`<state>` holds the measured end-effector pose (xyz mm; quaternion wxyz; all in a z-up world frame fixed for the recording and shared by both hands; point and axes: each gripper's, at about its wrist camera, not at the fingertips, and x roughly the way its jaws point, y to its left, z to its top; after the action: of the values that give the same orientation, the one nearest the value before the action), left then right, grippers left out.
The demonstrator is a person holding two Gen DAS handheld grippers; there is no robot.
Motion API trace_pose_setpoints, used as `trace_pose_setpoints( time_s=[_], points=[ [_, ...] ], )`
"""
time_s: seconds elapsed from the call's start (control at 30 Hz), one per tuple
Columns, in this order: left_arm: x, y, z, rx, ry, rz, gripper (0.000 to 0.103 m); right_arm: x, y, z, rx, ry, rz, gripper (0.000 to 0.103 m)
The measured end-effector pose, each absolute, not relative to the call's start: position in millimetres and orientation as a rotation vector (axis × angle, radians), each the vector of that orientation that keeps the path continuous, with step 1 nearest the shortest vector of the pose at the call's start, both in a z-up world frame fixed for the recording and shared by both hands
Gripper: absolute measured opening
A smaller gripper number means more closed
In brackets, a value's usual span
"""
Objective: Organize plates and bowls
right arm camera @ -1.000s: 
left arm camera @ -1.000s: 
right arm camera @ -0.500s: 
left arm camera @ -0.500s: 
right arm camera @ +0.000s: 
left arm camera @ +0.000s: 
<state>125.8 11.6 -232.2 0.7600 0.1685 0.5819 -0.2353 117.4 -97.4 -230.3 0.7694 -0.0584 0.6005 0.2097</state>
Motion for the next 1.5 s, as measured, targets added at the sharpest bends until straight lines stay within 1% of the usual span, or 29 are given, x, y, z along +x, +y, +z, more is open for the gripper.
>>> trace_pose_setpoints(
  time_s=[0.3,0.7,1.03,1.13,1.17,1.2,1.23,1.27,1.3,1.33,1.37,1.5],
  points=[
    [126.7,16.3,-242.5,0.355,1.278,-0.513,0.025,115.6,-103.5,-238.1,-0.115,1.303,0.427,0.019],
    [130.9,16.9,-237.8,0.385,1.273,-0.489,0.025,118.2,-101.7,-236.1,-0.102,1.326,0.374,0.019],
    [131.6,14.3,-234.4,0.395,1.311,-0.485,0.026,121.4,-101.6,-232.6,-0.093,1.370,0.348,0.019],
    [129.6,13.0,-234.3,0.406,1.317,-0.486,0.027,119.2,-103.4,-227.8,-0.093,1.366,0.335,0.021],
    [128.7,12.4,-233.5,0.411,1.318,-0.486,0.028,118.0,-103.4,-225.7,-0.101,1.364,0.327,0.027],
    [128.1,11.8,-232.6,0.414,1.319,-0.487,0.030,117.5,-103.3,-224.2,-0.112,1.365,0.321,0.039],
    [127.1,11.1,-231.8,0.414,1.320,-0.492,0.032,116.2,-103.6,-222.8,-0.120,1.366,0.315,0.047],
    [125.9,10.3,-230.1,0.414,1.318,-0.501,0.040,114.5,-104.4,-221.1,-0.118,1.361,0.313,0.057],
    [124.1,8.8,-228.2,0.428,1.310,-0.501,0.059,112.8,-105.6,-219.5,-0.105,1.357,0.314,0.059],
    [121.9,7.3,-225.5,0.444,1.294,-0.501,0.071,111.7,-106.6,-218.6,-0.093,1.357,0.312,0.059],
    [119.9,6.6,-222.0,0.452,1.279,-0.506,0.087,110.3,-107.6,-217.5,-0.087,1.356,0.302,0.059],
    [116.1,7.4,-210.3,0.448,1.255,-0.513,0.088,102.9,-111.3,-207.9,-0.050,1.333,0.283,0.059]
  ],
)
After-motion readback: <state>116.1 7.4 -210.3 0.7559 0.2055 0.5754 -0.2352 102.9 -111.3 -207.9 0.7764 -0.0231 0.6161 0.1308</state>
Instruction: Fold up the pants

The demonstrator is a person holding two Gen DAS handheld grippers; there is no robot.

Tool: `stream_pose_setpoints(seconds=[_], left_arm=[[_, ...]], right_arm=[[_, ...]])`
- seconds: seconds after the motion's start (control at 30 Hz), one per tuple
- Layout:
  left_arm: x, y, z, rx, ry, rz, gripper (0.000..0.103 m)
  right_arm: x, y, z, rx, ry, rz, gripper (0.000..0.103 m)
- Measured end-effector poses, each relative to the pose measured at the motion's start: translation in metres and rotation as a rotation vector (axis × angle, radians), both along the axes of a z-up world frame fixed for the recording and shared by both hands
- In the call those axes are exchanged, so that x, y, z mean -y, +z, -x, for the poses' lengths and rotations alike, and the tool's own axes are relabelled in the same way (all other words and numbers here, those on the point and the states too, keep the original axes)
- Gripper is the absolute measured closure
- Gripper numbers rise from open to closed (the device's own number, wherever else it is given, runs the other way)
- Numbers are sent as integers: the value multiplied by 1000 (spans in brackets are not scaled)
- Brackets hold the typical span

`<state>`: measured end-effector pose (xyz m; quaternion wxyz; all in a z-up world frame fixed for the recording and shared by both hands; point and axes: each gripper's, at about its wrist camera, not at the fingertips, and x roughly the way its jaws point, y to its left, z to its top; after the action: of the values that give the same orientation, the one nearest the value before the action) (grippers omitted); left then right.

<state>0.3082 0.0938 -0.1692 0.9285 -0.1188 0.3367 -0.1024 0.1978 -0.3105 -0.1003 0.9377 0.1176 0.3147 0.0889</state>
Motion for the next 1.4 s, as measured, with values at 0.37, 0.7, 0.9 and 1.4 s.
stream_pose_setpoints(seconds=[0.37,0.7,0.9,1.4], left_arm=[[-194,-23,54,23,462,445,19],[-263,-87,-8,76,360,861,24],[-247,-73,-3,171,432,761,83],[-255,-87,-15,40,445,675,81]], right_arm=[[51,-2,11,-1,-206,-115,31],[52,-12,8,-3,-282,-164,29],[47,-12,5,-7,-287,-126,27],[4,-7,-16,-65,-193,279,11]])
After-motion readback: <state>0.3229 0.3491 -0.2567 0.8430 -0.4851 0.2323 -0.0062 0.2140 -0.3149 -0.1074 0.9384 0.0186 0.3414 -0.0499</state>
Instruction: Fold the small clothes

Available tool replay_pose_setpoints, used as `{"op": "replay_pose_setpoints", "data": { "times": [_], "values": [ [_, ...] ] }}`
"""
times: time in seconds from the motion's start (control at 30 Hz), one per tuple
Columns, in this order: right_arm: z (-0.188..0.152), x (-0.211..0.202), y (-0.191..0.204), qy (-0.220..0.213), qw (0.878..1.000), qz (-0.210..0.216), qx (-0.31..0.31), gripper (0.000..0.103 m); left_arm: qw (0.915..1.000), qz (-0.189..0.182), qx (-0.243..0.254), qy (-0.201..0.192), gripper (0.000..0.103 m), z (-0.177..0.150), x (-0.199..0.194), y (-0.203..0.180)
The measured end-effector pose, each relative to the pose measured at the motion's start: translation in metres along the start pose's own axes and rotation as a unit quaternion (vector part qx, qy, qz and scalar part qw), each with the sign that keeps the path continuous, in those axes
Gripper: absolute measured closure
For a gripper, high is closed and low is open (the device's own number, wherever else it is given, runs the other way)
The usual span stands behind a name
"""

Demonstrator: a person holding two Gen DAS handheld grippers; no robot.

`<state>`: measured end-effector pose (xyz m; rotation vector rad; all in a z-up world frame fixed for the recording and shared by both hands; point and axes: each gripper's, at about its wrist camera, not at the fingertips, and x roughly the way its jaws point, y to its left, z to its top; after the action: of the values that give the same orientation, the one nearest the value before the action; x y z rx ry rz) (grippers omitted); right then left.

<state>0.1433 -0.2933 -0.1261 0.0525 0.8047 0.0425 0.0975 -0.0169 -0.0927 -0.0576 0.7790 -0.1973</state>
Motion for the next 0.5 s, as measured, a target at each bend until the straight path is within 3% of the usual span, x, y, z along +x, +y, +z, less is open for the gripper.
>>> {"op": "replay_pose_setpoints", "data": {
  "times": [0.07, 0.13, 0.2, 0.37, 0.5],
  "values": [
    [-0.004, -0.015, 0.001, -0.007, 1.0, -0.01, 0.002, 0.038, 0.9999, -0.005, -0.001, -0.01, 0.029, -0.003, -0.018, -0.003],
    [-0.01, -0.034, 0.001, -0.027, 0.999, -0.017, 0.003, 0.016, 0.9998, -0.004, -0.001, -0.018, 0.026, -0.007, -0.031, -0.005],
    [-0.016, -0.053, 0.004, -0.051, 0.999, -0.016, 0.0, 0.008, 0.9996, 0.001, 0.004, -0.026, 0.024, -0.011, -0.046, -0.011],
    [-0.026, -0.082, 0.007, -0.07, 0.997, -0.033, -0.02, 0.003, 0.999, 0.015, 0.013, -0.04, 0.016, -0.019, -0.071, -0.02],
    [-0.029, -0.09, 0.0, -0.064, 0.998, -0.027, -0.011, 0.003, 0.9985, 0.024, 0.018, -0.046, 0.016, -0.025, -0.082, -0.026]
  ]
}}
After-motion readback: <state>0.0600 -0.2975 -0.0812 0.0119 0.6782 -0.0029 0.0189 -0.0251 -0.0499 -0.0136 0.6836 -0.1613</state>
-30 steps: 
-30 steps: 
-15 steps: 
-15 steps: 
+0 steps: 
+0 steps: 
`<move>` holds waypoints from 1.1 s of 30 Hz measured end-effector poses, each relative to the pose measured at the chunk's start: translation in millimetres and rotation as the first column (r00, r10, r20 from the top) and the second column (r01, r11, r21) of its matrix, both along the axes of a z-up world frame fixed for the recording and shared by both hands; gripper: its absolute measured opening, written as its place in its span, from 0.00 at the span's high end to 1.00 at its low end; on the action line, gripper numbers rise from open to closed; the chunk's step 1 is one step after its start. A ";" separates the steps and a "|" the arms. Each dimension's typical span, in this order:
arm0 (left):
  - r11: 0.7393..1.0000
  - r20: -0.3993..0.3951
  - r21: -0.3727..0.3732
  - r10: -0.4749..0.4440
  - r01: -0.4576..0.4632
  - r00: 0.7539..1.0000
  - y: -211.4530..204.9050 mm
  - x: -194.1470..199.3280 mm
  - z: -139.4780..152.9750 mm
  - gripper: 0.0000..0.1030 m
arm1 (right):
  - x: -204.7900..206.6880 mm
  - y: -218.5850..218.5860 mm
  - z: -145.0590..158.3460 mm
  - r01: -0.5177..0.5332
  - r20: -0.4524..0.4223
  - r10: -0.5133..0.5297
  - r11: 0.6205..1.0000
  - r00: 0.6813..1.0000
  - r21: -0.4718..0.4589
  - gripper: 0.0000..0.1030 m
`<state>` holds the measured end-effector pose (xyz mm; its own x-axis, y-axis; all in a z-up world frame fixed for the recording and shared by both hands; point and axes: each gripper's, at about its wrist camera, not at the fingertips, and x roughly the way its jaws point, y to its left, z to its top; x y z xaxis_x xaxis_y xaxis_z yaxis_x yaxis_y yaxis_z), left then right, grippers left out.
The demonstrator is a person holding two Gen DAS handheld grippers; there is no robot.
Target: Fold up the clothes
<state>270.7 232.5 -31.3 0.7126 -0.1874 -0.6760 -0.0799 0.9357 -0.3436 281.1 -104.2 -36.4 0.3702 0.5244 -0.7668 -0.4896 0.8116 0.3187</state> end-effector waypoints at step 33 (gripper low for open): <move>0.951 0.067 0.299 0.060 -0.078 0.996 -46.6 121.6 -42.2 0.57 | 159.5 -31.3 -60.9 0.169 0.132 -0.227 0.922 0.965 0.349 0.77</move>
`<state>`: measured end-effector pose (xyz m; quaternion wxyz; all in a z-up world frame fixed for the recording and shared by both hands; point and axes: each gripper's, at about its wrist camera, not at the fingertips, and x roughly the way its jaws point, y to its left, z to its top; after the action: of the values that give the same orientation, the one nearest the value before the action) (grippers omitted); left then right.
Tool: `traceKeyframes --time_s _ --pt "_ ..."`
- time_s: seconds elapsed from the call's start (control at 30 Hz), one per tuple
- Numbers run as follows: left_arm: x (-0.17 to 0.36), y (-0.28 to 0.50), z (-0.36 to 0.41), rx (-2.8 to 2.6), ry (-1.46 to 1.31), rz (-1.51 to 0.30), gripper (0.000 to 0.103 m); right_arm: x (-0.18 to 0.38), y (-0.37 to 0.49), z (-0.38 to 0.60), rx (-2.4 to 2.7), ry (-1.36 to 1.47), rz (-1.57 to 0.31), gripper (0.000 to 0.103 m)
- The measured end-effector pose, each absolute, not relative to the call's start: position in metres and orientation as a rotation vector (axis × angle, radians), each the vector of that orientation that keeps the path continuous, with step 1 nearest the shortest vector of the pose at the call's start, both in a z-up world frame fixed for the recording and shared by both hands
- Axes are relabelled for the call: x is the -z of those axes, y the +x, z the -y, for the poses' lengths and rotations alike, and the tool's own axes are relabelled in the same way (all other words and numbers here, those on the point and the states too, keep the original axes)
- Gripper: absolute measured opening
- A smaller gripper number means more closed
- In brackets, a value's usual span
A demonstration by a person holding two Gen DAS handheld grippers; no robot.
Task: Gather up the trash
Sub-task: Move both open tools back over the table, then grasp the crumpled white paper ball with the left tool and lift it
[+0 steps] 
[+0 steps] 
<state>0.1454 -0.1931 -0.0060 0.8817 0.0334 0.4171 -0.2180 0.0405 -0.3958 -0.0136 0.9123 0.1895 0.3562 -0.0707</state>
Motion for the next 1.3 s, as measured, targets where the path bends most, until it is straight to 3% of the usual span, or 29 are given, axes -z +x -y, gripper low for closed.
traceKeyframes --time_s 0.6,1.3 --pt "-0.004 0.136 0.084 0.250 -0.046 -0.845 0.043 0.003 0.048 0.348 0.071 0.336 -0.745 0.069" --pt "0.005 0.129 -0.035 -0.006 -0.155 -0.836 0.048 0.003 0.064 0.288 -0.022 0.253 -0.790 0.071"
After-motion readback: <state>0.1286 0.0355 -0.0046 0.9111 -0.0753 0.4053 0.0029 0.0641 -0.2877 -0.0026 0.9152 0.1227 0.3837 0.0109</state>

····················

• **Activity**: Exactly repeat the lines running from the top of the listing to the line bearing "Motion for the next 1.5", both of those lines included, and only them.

• **Result of the exercise**:
`<state>` holds the measured end-effector pose (xyz mm; quaternion wxyz; all in a z-up world frame fixed for the recording and shared by both hands; point and axes: each gripper's, at about its wrist camera, not at the fingertips, and x roughly the way its jaws point, y to its left, z to its top; after the action: of the values that give the same orientation, the one nearest the value before the action), left then right, grippers left out.
The demonstrator is a person holding two Gen DAS handheld grippers; there is no robot.
Motion API trace_pose_setpoints, used as `trace_pose_setpoints( time_s=[_], points=[ [_, ...] ], )`
"""
time_s: seconds elapsed from the call's start (control at 30 Hz), one per tuple
Columns, in this order: left_arm: x, y, z, rx, ry, rz, gripper (0.000 to 0.103 m); right_arm: x, y, z, rx, ry, rz, gripper (0.000 to 0.103 m)
The measured end-effector pose, each absolute, not relative to the call's start: position in millimetres and orientation as a rotation vector (axis × angle, radians), each the vector of that orientation that keeps the path continuous, with step 1 nearest the shortest vector of the pose at the call's start, both in a z-up world frame fixed for the recording and shared by both hands
Gripper: absolute measured opening
A smaller gripper number means more closed
In brackets, a value's usual span
"""
Objective: Organize plates and bowls
right arm camera @ -1.000s: 
left arm camera @ -1.000s: 
right arm camera @ -0.500s: 
left arm camera @ -0.500s: 
right arm camera @ +0.000s: 
left arm camera @ +0.000s: 
<state>125.8 11.6 -232.2 0.7600 0.1685 0.5819 -0.2353 117.4 -97.4 -230.3 0.7694 -0.0584 0.6005 0.2097</state>
Motion for the next 1.5 s, as measured, targets added at the sharpest bends until straight lines stay within 1% of the usual span, or 29 are given, x, y, z along +x, +y, +z, more is open for the gripper.

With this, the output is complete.